» TASK OBJECTIVE
Filter these entries down to the lines that hold the word "does", and show each of them.

» AVAILABLE DATA

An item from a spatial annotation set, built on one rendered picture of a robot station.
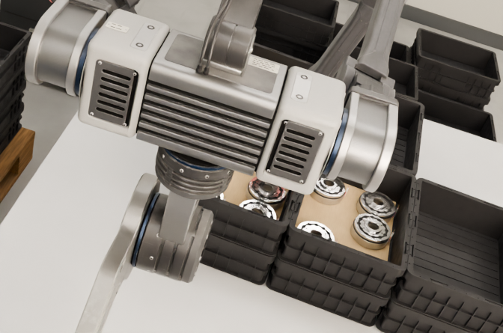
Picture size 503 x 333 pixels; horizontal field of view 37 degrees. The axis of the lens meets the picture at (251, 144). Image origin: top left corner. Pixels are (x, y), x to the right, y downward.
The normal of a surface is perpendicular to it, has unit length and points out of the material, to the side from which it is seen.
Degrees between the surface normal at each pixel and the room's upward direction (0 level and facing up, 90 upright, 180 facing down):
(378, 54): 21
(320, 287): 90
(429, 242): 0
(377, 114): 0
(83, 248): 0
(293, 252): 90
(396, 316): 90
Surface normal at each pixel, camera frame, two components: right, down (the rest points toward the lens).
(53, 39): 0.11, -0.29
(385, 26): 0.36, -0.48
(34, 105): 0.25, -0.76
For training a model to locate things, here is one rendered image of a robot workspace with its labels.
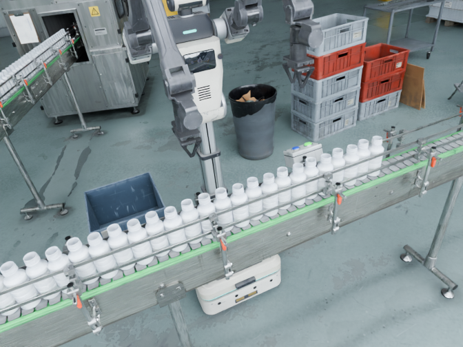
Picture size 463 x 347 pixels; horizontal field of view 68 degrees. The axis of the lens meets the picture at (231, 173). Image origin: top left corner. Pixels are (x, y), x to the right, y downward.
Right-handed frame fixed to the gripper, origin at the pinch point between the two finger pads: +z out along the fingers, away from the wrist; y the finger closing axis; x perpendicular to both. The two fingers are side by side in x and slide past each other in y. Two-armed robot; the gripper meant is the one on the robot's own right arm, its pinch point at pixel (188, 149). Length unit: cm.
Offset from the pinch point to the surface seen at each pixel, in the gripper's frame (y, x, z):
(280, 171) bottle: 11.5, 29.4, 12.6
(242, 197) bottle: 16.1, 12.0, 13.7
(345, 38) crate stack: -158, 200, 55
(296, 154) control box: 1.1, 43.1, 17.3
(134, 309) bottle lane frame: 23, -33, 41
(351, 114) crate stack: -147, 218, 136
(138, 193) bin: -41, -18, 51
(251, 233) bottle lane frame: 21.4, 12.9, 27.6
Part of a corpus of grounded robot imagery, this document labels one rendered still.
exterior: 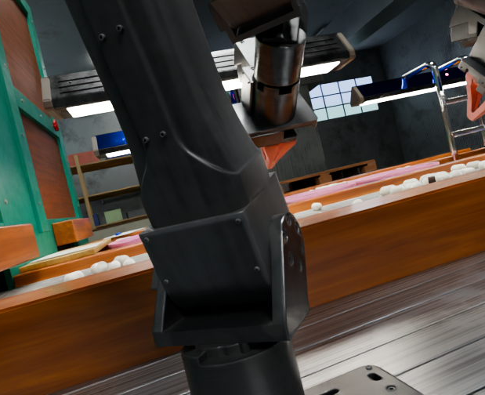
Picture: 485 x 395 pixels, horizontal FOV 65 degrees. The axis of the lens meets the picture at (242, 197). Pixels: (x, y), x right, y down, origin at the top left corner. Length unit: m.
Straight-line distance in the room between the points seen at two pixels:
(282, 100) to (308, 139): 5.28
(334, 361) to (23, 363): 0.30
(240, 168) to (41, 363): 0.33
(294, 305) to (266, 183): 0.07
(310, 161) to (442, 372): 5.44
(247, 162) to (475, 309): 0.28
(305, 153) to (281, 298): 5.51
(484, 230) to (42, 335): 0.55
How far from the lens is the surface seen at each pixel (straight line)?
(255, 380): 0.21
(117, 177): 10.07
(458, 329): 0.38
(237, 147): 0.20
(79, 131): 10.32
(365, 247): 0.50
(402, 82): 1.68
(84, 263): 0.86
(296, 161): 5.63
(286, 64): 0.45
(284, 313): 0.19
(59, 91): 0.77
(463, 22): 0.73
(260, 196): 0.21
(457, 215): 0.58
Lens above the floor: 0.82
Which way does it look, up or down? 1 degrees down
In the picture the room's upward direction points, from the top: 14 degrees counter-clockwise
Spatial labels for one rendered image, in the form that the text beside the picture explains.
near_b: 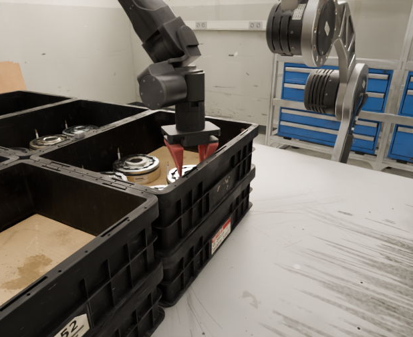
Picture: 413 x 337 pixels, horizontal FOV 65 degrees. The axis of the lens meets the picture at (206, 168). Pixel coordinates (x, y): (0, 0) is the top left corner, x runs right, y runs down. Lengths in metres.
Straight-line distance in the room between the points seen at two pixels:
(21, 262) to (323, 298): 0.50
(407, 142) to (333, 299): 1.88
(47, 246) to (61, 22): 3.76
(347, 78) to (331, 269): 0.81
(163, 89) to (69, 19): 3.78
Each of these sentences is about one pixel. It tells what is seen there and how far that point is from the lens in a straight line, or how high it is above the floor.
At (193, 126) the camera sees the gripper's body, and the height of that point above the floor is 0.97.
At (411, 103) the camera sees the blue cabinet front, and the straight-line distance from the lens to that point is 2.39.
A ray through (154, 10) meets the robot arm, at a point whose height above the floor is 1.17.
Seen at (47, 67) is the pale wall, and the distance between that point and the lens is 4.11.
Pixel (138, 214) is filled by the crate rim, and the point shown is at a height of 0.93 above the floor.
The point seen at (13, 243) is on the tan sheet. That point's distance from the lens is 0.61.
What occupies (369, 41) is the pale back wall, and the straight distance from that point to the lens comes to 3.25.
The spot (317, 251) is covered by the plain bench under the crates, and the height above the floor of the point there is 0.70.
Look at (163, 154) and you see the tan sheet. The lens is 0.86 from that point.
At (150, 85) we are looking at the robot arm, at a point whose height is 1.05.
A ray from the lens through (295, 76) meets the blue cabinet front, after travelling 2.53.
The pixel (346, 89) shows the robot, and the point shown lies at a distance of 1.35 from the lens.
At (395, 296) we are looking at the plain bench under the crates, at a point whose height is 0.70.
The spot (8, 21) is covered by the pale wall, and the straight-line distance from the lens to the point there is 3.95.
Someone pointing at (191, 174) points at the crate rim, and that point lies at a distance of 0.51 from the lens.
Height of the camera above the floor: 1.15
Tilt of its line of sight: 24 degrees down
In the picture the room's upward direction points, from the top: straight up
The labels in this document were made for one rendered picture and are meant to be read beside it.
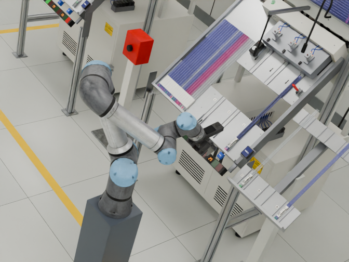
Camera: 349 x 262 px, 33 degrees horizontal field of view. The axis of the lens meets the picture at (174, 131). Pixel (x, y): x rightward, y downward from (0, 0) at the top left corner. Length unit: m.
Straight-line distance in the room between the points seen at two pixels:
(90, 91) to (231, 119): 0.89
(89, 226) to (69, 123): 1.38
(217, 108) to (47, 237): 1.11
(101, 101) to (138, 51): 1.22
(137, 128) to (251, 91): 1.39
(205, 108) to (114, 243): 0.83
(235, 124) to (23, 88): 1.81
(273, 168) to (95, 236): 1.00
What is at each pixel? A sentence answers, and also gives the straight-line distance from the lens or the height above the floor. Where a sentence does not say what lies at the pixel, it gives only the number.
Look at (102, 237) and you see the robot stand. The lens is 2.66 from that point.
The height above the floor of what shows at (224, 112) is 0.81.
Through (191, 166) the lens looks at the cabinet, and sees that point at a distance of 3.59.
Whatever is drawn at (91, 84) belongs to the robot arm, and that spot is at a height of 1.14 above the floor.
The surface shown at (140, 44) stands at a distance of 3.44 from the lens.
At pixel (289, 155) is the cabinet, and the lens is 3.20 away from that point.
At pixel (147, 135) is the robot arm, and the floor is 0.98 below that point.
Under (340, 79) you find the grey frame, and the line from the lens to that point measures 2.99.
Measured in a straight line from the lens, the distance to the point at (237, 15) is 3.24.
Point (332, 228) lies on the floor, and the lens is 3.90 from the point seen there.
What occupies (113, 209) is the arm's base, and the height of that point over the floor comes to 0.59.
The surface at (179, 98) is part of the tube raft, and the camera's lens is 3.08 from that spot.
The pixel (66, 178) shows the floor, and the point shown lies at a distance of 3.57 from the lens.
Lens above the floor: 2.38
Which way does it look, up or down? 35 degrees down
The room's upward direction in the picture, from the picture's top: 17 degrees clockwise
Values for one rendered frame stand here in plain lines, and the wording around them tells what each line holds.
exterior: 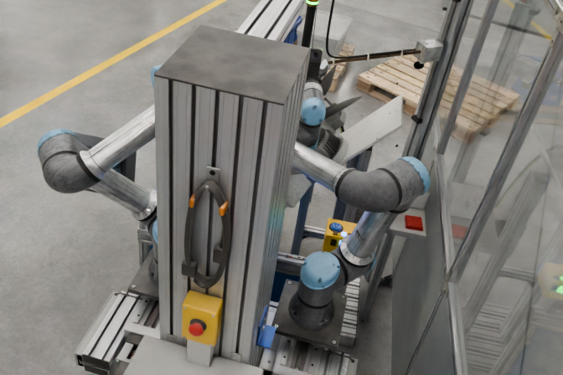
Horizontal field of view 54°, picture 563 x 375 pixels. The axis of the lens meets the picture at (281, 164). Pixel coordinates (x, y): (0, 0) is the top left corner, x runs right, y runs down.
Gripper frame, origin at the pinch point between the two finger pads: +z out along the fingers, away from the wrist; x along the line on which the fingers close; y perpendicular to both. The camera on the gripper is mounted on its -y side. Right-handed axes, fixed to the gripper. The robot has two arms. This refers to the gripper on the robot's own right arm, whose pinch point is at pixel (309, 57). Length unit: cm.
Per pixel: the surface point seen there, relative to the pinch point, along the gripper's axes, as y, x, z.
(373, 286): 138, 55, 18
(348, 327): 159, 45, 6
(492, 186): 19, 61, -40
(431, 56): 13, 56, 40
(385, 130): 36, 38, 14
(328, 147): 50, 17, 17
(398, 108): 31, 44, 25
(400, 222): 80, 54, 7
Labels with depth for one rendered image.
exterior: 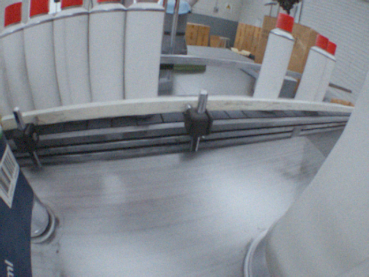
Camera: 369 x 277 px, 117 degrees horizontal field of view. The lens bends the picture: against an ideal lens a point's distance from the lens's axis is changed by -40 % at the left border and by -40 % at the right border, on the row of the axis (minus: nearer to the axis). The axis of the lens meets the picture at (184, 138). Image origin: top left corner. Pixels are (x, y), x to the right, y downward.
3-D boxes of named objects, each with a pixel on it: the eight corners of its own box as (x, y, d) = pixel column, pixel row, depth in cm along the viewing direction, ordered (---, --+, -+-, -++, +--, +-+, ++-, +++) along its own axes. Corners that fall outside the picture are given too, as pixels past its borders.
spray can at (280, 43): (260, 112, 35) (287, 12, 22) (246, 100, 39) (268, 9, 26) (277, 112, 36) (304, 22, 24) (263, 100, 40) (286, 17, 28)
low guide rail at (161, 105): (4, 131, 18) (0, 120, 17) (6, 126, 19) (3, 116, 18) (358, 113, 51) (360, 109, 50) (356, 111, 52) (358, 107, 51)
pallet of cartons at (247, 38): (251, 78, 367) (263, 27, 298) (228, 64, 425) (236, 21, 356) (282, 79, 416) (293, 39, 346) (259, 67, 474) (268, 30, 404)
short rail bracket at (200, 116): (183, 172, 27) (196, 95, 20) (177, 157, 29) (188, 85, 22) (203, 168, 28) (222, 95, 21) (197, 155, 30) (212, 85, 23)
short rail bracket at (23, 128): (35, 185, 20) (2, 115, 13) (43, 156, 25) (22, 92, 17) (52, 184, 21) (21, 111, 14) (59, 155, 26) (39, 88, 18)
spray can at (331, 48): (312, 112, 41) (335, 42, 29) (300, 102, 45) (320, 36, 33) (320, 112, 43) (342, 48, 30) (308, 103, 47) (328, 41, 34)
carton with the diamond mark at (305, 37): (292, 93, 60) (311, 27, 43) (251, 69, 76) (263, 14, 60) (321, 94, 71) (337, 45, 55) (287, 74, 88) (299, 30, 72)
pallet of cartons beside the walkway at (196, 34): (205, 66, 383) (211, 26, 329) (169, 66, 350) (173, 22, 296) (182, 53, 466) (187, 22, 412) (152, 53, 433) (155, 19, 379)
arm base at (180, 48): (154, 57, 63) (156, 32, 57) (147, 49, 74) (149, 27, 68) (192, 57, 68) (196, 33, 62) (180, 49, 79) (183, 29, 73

» WRITTEN SOLUTION
Which way does it look, up or down? 1 degrees down
What is at each pixel? A sentence answers, and also gives the straight-line distance from the lens or the height above the floor. Where a sentence does not say what lies at the pixel, it gives only the number.
Which way does it look, up or down? 35 degrees down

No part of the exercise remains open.